Neither this wine nor pasta sauce are regulars on our table. The 2009 Houillon Overnoy Poulsard came via Louis/Dressner from the Jura, specifically Pupillin, where Emmanuel Houillon assumed winemaking duties at Pierre Overnoy’s tiny estate. The pasta sauce relied on “cheater” duck broth and a prosciutto “heel”. The entire meal including prep, cooking, uncorking, decanting, and plating took no more that 20 minutes to prepare following 54 years of regretful oversight.
I have this habit of buying fatty “ends” of Prosciutto di Parma from Russo’s in Watertown, MA. Russo’s is a destination shopping mecca for fresh local vegetables (especially Asian), baked goods, Italian specialties, cheeses, Italian delicatessen, flowers, and so much more epicurean goodness. There is always a half dozen or so of these “ends” laying around and I have no choice beyond taking ownership and cooking with them. I am weakened by a lifetime indoctrination that says cooked “ends” of things taste better than their plenary forms. It could be dogma or imagination, but prosciutto is no exception to the rule.
Our Miele oven is endowed with the gift of rotisserie. I am just about convinced the oven was specifically designed to make perfect Chinese rotisserie duck stuffed and bathed with bean sauce, Shaoxing wine, sugar, five-spice powder, soy sauce, garlic, star anise, and honey. After every piece of flesh is devoured, the carcass is simmered for hours creating an alluring “cheater” broth that I freeze to add a rich asian duck flavor base to anything cooked with it up to several months later.
Chop the prosciutto into 1/2 inch cubes, sauté until browned in one tablespoon of unsalted butter, add one cup of the magic broth, reduce, add 1/4 cup of grated Parmigiano Reggiano cheese, one handful of torn flat leaf parsley, and then mix in one pound cooked pasta while stirring in a teaspoon of freshly ground black pepper until evenly coated.
Plate on something nice and white.
The dish calls for something red and fresh with enough acidity to stand tall alongside the rich Italian, Asian, peppery, salty flavors. Poulsard grapes’ light skins render pale colored wines and allow its bright fruit to take center stage. The *** $30 2009 Huillon Overnoy version is “naturally” made, unfiltered, and gives up some clarity and brilliance in exchange.

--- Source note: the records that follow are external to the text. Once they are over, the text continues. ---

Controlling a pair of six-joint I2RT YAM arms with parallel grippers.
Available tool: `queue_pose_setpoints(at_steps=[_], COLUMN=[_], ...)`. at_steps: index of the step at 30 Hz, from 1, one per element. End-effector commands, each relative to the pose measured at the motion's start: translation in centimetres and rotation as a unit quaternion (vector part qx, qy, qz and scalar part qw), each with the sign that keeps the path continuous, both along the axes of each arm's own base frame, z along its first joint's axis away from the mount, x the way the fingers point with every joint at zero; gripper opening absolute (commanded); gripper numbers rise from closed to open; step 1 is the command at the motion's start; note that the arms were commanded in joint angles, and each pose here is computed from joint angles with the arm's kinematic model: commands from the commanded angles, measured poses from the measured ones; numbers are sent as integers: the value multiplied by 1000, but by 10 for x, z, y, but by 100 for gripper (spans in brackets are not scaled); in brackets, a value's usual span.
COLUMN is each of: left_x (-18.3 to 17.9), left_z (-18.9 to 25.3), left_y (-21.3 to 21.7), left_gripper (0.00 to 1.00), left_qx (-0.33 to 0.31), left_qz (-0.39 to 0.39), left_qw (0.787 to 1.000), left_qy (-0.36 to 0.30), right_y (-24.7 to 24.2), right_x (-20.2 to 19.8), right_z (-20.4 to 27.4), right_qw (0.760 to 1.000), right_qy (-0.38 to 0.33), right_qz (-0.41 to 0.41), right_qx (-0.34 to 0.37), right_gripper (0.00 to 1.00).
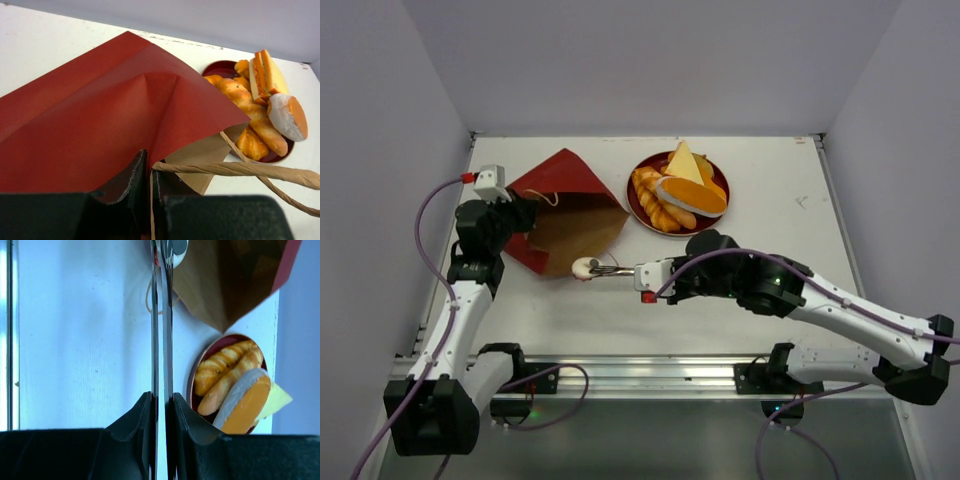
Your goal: Take the fake bread out of the paper bag
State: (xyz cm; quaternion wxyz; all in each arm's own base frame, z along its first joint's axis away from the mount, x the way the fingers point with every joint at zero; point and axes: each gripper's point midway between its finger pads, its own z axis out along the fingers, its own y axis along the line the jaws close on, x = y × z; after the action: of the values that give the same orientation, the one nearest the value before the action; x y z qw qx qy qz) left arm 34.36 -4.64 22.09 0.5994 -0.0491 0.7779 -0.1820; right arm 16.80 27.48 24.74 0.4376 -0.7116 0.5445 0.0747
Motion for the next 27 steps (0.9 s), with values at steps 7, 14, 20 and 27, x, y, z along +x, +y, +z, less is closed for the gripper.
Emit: queue_pose_setpoints(at_steps=[7, 14, 20, 27], left_x=[25, 13, -7, -27], left_z=[20, 21, 7, -1], left_y=[38, 34, 26, 28], left_gripper=[13, 13, 13, 13], left_qx=[30, 38, 41, 61], left_qz=[72, 54, 34, 38], left_qw=[997, 998, 999, 997], left_qy=[-3, -6, -11, -24], right_y=[-57, -83, -60, -37], right_x=[12, 51, 91, 138], right_z=[29, 26, 19, -2], right_qw=[996, 984, 974, 952], right_qy=[-14, -88, -137, -199], right_qz=[-74, -151, -171, -181], right_qx=[46, -6, -55, -147], right_gripper=[0, 0, 0, 0])
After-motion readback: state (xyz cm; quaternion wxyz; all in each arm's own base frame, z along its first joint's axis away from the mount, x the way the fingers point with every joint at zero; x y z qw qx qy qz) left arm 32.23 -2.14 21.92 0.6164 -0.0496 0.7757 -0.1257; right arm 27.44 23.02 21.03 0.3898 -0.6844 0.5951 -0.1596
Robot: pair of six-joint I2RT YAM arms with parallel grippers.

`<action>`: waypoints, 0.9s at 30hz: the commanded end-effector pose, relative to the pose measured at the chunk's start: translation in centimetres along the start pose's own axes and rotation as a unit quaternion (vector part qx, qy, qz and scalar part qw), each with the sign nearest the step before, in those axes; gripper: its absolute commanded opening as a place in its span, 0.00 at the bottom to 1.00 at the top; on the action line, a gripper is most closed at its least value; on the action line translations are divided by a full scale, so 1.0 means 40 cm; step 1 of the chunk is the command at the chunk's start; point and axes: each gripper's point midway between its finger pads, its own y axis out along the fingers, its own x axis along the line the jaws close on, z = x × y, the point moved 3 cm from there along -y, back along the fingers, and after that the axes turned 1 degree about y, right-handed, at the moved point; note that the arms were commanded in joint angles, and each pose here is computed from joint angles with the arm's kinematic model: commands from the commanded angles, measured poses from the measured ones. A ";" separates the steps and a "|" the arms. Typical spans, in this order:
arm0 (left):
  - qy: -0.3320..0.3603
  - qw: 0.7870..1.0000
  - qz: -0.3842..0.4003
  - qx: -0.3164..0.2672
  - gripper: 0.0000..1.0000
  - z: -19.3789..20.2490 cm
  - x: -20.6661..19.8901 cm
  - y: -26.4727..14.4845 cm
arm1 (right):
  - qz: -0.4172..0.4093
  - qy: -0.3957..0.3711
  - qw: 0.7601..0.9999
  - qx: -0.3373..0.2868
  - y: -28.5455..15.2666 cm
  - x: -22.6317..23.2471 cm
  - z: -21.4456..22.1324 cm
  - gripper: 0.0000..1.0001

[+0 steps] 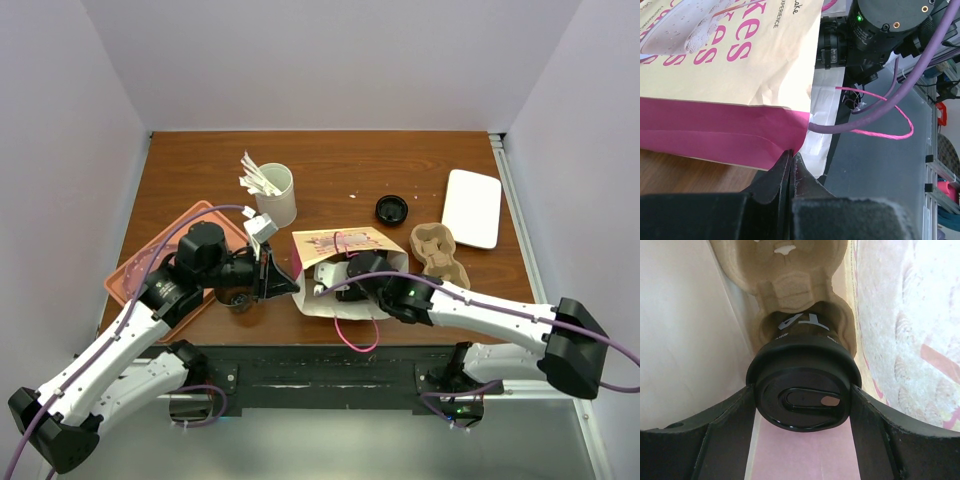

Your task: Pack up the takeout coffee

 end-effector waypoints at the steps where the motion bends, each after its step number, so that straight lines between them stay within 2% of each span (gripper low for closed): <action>1: -0.002 0.999 0.052 -0.005 0.00 -0.011 -0.051 -0.010 | 0.012 -0.025 0.999 0.038 0.016 -0.014 0.036 0.43; 21: -0.007 0.998 0.060 -0.004 0.00 -0.005 -0.056 -0.012 | 0.020 -0.007 0.998 0.051 0.052 -0.031 0.020 0.72; 27: -0.006 0.998 0.059 -0.002 0.00 -0.003 -0.059 -0.015 | 0.024 -0.002 0.998 0.053 0.053 -0.038 0.015 0.86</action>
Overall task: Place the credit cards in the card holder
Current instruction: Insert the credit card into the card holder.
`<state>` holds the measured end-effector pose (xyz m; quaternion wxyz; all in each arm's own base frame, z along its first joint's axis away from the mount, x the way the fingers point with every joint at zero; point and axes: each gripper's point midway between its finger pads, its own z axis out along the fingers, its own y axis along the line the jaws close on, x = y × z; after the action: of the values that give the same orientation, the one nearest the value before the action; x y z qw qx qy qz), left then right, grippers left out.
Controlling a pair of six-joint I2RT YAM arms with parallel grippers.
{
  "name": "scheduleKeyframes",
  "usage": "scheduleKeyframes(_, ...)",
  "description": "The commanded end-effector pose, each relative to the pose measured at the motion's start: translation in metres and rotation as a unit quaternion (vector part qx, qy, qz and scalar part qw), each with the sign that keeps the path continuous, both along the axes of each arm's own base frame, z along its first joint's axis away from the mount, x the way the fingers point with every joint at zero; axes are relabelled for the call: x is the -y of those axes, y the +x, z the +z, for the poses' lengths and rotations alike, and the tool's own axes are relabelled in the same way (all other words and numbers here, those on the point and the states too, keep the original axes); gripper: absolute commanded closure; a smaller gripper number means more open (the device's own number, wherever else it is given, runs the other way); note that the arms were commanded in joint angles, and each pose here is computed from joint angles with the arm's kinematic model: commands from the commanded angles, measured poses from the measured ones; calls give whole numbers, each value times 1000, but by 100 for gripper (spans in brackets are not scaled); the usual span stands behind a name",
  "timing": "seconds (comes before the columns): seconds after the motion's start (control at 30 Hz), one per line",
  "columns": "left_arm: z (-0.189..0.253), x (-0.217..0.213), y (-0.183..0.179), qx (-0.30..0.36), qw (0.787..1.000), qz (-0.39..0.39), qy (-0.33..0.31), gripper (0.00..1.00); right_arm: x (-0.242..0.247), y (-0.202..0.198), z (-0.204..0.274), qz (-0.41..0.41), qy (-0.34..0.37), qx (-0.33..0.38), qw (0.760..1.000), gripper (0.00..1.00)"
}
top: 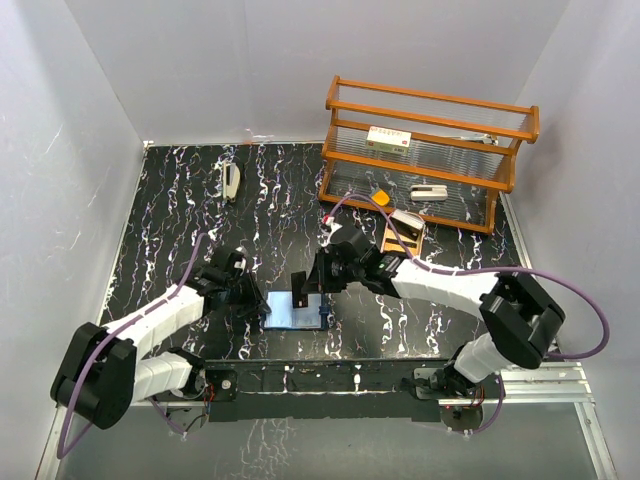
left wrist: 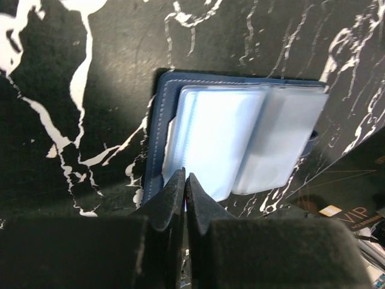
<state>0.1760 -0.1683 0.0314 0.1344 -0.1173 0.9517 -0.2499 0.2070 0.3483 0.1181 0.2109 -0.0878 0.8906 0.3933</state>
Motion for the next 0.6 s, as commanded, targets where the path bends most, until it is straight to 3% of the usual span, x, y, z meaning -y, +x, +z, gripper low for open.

This poulsard was a really good call for the pasta. But, it won’t let you fall in love easily. It is deceptively unique with a light, but not elegant, mouthfeel. It challenges you to appreciate it, yet shows brilliance in its complexity and layered personality. It holds richness without any sense of heaviness, dead-on strawberry/red cherry/cranberry fruits buffeted by citric grapefruit crispiness, dainty qualities while providing a long and riveting finish, roundness despite a chiseled stone profile. The significant acidity from the Franco/Swiss cold weather regional fruit danced with the dish’s peppery spice while the fruit married the Asian spicy sweetness symbiotically. It is an intellectual puzzle that rewards your senses with its liveliness and fruit purity, but challenges you to appreciate just how delicious it is. I wish I saved some for the next day, to see if it might get more comfortable in its own skin.
After 54 years and 20 minutes, I am planning to repeat the whole experience in less than seven days. That, in itself, tells me something quite special went on here.